Re: [PATCH 1/2] scsi: convert unrecovered read error to -EILSEQ

2017-04-19 Thread Christoph Hellwig
Looks like I won't get the major error status changes into 4.12,
so let's go with these patches for now:

Reviewed-by: Christoph Hellwig 


Re: [PATCH 1/2] scsi: convert unrecovered read error to -EILSEQ

2017-04-03 Thread Christoph Hellwig
I'm planning to introduce new block-layer specific status code ASAP,
so I'd prefer not to add new errno special cases.

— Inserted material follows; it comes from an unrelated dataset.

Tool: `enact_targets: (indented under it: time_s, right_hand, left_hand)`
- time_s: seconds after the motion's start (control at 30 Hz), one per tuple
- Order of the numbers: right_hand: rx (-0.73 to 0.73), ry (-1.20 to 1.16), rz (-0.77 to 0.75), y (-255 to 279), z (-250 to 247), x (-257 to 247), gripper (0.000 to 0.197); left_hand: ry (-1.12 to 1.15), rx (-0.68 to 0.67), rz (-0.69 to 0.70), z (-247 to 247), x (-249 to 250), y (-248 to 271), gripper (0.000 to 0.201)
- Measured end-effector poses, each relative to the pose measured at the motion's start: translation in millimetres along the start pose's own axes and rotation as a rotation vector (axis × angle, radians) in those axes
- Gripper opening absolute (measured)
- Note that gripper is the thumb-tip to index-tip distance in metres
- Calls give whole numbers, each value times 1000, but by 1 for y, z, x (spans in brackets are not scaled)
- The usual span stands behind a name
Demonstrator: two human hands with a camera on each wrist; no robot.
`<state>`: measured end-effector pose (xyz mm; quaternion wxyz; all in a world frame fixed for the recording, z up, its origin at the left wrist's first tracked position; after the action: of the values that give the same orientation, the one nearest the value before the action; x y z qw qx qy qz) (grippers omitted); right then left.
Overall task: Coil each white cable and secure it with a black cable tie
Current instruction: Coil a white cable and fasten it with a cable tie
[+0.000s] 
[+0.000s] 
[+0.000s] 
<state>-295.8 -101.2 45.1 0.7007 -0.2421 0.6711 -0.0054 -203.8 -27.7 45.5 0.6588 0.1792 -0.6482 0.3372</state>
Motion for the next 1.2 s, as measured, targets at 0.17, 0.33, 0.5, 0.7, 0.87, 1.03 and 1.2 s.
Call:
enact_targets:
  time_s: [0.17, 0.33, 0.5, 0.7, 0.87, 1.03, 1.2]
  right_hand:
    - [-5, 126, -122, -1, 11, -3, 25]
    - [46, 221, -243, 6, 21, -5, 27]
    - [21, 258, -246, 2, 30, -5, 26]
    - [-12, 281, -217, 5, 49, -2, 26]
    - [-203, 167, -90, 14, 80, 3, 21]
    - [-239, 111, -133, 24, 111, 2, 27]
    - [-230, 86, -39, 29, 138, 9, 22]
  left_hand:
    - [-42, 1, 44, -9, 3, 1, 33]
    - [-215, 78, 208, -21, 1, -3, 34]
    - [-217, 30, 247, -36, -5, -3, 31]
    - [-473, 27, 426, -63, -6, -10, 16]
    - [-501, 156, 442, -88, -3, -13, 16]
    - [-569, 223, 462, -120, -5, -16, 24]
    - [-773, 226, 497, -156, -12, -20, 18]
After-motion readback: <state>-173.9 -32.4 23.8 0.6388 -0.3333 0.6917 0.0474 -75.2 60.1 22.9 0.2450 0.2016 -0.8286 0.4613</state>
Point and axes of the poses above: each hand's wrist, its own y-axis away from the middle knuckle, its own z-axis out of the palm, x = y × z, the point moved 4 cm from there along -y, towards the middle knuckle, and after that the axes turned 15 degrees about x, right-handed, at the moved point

I'll port your patches to the new code and will send them out with
my series in a few days, though.


[PATCH 1/2] scsi: convert unrecovered read error to -EILSEQ

2017-04-03 Thread Dmitry Monakhov
It is quite easily to get URE after power failure and get scary message.
URE is happens due to internal drive crc mismatch due to partial sector
update. Most people interpret such message as "My drive is dying", which
isreasonable assumption if your dmesg is full of complain from disks and
read(2) return EIO. In fact this error is not fatal. One can fix it easily
by rewriting affected sector.

So we have to handle URE like follows:
- Return EILSEQ to signall caller that this is bad data related problem
- Do not retry command, because this is useless.



### Test case
#Test uses two HDD: disks sdb sdc
#Write_phase
# let fio work ~100sec and then cut the power
fio --ioengine=libaio --direct=1 --rw=write --bs=1M --iodepth=16 \
--time_based=1 --runtime=600 --filesize=1G --size=1T \
--name /dev/sdb --name /dev/sdc

# Check_phase after system goes back
fio --ioengine=libaio --direct=1 --group_reporting --rw=read --bs=1M \
--iodepth=16 --size=1G --filesize=1G
--name=/dev/sdb --name /dev/sdc

More info about URE probability here:
https://plus.google.com/101761226576930717211/posts/Pctq7kk1dLL

Signed-off-by: Dmitry Monakhov 
---
 drivers/scsi/scsi_lib.c | 13 +
 1 file changed, 13 insertions(+)

diff --git a/drivers/scsi/scsi_lib.c b/drivers/scsi/scsi_lib.c
index 19125d7..59d64ad 100644
--- a/drivers/scsi/scsi_lib.c
+++ b/drivers/scsi/scsi_lib.c
@@ -961,6 +961,19 @@ void scsi_io_completion(struct scsi_cmnd *cmd, unsigned 
int good_bytes)
/* See SSC3rXX or current. */
action = ACTION_FAIL;
break;
+   case MEDIUM_ERROR:
+   if (sshdr.asc == 0x11) {
+   /* Handle unrecovered read error */
+   switch (sshdr.ascq) {
+   case 0x00: /* URE */
+   case 0x04: /* URE auto reallocate failed */
+   case 0x0B: /* URE recommend reassignment*/
+   case 0x0C: /* URE recommend rewrite the data */
+   action = ACTION_FAIL;
+   error = -EILSEQ;
+   break;
+   }
+   }
default:
action = ACTION_FAIL;
break;
-- 
2.9.3